Segment Start: DATASET RECORDS

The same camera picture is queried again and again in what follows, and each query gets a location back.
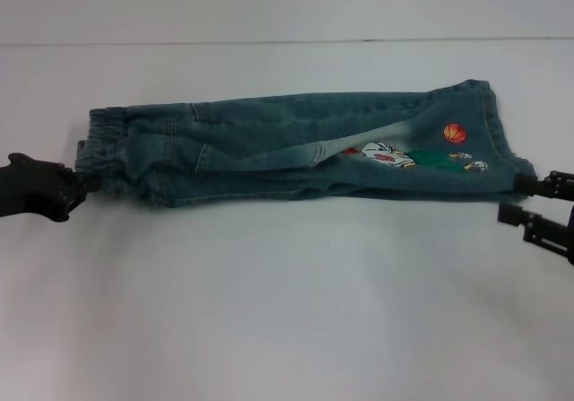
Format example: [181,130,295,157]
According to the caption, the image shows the blue denim shorts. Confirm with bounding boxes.
[74,77,537,209]

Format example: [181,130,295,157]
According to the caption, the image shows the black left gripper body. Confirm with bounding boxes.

Segment End: DATASET RECORDS

_TASK BRIEF_
Transcribe all entries above exactly. Drop the pictures.

_RESPONSE BELOW_
The same camera picture is queried again and again in what follows, and each query gets a location back.
Format example: [181,130,295,157]
According to the caption, the image shows the blue denim shorts. Confirm with bounding boxes.
[74,77,537,209]

Format example: [181,130,295,157]
According to the caption, the image shows the black left gripper body. Confirm with bounding boxes.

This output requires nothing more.